WHAT TO PRODUCE:
Output every line of the listing as it stands.

------------------------------------------------

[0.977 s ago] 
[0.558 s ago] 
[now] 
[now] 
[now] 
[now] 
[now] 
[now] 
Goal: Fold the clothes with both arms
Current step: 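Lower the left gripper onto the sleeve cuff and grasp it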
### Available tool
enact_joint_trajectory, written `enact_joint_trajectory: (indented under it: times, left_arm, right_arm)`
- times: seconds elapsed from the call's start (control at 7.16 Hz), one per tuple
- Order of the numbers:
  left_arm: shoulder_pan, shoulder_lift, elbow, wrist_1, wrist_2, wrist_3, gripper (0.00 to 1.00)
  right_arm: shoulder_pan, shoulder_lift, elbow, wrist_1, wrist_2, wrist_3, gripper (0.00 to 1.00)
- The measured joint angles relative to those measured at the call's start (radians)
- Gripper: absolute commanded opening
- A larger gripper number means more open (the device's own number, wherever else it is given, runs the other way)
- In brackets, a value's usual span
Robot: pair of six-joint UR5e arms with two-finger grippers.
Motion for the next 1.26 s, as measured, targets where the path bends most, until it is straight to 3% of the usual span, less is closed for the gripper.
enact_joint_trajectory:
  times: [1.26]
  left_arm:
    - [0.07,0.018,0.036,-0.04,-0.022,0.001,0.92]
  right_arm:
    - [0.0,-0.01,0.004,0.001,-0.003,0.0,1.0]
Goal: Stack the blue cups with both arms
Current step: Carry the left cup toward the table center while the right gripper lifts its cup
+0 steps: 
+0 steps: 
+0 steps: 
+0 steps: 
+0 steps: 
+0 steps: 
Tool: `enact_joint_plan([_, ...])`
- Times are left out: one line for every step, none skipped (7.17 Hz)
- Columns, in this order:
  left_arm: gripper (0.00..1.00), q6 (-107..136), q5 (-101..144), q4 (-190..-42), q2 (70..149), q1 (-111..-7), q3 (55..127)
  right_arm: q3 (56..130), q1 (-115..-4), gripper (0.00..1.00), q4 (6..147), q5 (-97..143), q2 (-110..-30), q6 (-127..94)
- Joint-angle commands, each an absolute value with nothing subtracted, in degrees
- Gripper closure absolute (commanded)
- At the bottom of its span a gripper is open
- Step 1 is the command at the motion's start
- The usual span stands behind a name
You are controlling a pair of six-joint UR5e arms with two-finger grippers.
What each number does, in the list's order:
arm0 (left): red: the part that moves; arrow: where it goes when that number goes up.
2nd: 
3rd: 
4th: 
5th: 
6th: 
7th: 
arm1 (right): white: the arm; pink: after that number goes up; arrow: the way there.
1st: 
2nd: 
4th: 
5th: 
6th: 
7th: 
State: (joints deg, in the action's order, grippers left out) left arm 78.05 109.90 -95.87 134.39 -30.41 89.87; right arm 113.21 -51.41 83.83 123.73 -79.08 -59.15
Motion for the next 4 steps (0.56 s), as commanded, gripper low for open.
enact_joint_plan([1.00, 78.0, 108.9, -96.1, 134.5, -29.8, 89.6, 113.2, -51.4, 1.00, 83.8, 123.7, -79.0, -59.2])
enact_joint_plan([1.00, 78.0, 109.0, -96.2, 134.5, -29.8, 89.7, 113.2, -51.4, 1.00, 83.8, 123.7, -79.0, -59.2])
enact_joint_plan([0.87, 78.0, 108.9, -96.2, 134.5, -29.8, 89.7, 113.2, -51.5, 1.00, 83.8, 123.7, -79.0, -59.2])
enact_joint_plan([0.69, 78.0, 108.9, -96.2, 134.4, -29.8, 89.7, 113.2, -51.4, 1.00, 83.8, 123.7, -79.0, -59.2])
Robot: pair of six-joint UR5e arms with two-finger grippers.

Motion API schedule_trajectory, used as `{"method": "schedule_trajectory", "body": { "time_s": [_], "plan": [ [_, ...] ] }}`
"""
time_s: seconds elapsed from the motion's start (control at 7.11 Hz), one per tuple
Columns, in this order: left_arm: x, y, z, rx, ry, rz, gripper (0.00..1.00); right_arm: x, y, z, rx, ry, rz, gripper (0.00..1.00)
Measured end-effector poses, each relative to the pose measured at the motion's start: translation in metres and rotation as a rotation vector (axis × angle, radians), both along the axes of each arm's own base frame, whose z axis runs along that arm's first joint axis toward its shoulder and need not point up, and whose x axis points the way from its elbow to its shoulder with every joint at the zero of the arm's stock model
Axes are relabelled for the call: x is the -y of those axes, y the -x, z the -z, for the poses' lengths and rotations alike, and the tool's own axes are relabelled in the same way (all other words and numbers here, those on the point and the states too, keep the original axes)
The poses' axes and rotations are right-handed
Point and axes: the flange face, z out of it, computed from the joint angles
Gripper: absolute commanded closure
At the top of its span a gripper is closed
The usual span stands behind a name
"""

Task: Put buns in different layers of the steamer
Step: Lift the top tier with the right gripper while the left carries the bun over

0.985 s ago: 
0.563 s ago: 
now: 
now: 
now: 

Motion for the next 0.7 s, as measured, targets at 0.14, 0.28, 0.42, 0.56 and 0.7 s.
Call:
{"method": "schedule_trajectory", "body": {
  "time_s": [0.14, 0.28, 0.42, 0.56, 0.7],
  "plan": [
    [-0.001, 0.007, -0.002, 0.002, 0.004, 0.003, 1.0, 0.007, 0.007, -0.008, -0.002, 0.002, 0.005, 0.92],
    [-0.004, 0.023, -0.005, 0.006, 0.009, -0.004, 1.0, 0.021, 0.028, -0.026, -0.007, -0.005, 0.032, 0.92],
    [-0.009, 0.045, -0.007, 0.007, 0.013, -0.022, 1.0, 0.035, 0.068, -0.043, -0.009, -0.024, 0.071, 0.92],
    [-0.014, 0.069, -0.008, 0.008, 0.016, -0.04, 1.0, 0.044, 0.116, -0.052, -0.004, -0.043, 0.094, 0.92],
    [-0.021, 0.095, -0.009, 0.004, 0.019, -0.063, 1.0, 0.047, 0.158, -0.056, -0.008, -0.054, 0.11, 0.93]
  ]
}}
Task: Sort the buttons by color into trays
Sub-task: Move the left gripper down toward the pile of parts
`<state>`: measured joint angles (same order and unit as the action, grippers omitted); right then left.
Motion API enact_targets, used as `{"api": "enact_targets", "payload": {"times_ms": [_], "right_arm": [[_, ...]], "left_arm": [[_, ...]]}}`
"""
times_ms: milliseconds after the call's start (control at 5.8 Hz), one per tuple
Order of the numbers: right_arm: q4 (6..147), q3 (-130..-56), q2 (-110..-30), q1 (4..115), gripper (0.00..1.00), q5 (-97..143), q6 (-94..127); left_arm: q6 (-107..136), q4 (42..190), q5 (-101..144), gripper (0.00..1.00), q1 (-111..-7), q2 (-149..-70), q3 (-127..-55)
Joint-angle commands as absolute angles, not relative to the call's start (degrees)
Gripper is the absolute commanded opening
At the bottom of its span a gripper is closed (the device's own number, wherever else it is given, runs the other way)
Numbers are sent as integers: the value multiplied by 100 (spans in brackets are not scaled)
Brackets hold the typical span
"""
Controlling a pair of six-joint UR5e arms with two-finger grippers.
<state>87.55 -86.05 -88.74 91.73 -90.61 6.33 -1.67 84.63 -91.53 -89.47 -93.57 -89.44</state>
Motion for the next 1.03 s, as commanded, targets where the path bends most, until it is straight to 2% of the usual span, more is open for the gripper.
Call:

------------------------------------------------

RESPONSE FOR THIS EXERCISE:
[0.977 s ago] 
[0.558 s ago] 
[now] 
[now] 
[now] 
[now] 
[now] 
[now] 
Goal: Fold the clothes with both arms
Current step: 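Lower the left gripper onto the sleeve cuff and grasp it
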### Available tool
enact_joint_trajectory, written `enact_joint_trajectory: (indented under it: times, left_arm, right_arm)`
- times: seconds elapsed from the call's start (control at 7.16 Hz), one per tuple
- Order of the numbers:
  left_arm: shoulder_pan, shoulder_lift, elbow, wrist_1, wrist_2, wrist_3, gripper (0.00 to 1.00)
  right_arm: shoulder_pan, shoulder_lift, elbow, wrist_1, wrist_2, wrist_3, gripper (0.00 to 1.00)
- The measured joint angles relative to those measured at the call's start (radians)
- Gripper: absolute commanded opening
- A larger gripper number means more open (the device's own number, wherever else it is given, runs the other way)
- In brackets, a value's usual span
Robot: pair of six-joint UR5e arms with two-finger grippers.
Motion for the next 1.26 s, as measured, targets where the path bends most, until it is straight to 3% of the usual span, less is closed for the gripper.
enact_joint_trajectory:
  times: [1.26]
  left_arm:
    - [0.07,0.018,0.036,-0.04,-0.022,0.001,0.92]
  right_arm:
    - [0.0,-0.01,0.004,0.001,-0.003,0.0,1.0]
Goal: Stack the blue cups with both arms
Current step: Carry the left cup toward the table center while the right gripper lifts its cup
+0 steps: 
+0 steps: 
+0 steps: 
+0 steps: 
+0 steps: 
+0 steps: 
Tool: `enact_joint_plan([_, ...])`
- Times are left out: one line for every step, none skipped (7.17 Hz)
- Columns, in this order:
  left_arm: gripper (0.00..1.00), q6 (-107..136), q5 (-101..144), q4 (-190..-42), q2 (70..149), q1 (-111..-7), q3 (55..127)
  right_arm: q3 (56..130), q1 (-115..-4), gripper (0.00..1.00), q4 (6..147), q5 (-97..143), q2 (-110..-30), q6 (-127..94)
- Joint-angle commands, each an absolute value with nothing subtracted, in degrees
- Gripper closure absolute (commanded)
- At the bottom of its span a gripper is open
- Step 1 is the command at the motion's start
- The usual span stands behind a name
You are controlling a pair of six-joint UR5e arms with two-finger grippers.
What each number does, in the list's order:
arm0 (left): red: the part that moves; arrow: where it goes when that number goes up.
2nd: 
3rd: 
4th: 
5th: 
6th: 
7th: 
arm1 (right): white: the arm; pink: after that number goes up; arrow: the way there.
1st: 
2nd: 
4th: 
5th: 
6th: 
7th: 
State: (joints deg, in the action's order, grippers left out) left arm 78.05 109.90 -95.87 134.39 -30.41 89.87; right arm 113.21 -51.41 83.83 123.73 -79.08 -59.15
Motion for the next 4 steps (0.56 s), as commanded, gripper low for open.
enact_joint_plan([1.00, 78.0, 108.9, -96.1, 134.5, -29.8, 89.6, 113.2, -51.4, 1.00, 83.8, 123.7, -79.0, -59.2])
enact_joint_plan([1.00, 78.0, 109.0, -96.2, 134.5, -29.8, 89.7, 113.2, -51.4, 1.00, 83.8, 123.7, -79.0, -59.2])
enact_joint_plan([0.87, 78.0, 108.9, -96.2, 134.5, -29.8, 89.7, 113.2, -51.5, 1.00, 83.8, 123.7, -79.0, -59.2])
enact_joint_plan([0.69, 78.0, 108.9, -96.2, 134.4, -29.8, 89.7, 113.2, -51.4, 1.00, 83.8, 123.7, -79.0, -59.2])
Robot: pair of six-joint UR5e arms with two-finger grippers.

Motion API schedule_trajectory, used as `{"method": "schedule_trajectory", "body": { "time_s": [_], "plan": [ [_, ...] ] }}`
"""
time_s: seconds elapsed from the motion's start (control at 7.11 Hz), one per tuple
Columns, in this order: left_arm: x, y, z, rx, ry, rz, gripper (0.00..1.00); right_arm: x, y, z, rx, ry, rz, gripper (0.00..1.00)
Measured end-effector poses, each relative to the pose measured at the motion's start: translation in metres and rotation as a rotation vector (axis × angle, radians), both along the axes of each arm's own base frame, whose z axis runs along that arm's first joint axis toward its shoulder and need not point up, and whose x axis points the way from its elbow to its shoulder with every joint at the zero of the arm's stock model
Axes are relabelled for the call: x is the -y of those axes, y the -x, z the -z, for the poses' lengths and rotations alike, and the tool's own axes are relabelled in the same way (all other words and numbers here, those on the point and the states too, keep the original axes)
The poses' axes and rotations are right-handed
Point and axes: the flange face, z out of it, computed from the joint angles
Gripper: absolute commanded closure
At the top of its span a gripper is closed
The usual span stands behind a name
"""

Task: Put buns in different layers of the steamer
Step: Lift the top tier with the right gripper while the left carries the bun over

0.985 s ago: 
0.563 s ago: 
now: 
now: 
now: 

Motion for the next 0.7 s, as measured, targets at 0.14, 0.28, 0.42, 0.56 and 0.7 s.
Call:
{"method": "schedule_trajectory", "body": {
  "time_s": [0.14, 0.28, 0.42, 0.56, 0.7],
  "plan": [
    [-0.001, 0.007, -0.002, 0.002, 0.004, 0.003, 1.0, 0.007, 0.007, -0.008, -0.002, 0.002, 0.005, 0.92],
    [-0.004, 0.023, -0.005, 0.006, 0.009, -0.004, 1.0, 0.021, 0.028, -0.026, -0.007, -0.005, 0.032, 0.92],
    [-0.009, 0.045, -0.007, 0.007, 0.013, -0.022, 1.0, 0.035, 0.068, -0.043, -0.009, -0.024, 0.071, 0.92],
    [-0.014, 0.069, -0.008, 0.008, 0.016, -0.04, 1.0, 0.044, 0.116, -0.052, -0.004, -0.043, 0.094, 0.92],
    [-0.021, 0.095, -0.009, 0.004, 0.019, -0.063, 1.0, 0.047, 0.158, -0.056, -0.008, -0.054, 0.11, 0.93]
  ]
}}
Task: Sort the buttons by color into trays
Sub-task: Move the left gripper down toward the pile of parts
`<state>`: measured joint angles (same order and unit as the action, grippers omitted); right then left.
Motion API enact_targets, used as `{"api": "enact_targets", "payload": {"times_ms": [_], "right_arm": [[_, ...]], "left_arm": [[_, ...]]}}`
"""
times_ms: milliseconds after the call's start (control at 5.8 Hz), one per tuple
Order of the numbers: right_arm: q4 (6..147), q3 (-130..-56), q2 (-110..-30), q1 (4..115), gripper (0.00..1.00), q5 (-97..143), q6 (-94..127); left_arm: q6 (-107..136), q4 (42..190), q5 (-101..144), gripper (0.00..1.00), q1 (-111..-7), q2 (-149..-70), q3 (-127..-55)
Joint-angle commands as absolute angles, not relative to the call's start (degrees)
Gripper is the absolute commanded opening
At the bottom of its span a gripper is closed (the device's own number, wherever else it is given, runs the other way)
Numbers are sent as integers: the value multiplied by 100 (spans in brackets are not scaled)
Brackets hold the typical span
"""
Controlling a pair of six-joint UR5e arms with two-finger grippers.
<state>87.55 -86.05 -88.74 91.73 -90.61 6.33 -1.67 84.63 -91.53 -89.47 -93.57 -89.44</state>
Motion for the next 1.03 s, as commanded, targets where the path bends most, until it is straight to 2% of the usual span, more is open for the gripper.
Call:

No more output will be produced for this exercise.